GIVEN MATERIAL: Begin

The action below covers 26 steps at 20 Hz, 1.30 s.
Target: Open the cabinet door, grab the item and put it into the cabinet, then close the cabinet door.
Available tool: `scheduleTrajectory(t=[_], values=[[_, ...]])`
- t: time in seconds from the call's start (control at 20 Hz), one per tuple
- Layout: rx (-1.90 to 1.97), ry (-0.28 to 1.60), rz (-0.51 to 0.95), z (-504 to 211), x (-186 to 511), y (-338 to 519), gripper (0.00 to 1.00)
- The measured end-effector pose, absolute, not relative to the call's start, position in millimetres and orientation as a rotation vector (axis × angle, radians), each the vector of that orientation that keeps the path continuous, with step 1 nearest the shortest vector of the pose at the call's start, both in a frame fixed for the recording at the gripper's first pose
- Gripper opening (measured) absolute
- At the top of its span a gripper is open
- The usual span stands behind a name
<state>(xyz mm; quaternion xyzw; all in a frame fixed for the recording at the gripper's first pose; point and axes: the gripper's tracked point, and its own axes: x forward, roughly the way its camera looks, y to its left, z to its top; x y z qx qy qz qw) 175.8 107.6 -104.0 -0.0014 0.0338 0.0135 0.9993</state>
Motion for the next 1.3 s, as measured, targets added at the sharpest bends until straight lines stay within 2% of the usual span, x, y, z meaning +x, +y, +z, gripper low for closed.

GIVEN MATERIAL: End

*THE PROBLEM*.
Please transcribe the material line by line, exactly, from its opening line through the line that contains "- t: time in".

*EXERCISE RESPONSE*.
The action below covers 26 steps at 20 Hz, 1.30 s.
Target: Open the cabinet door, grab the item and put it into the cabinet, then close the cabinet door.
Available tool: `scheduleTrajectory(t=[_], values=[[_, ...]])`
- t: time in seconds from the call's start (control at 20 Hz), one per tuple

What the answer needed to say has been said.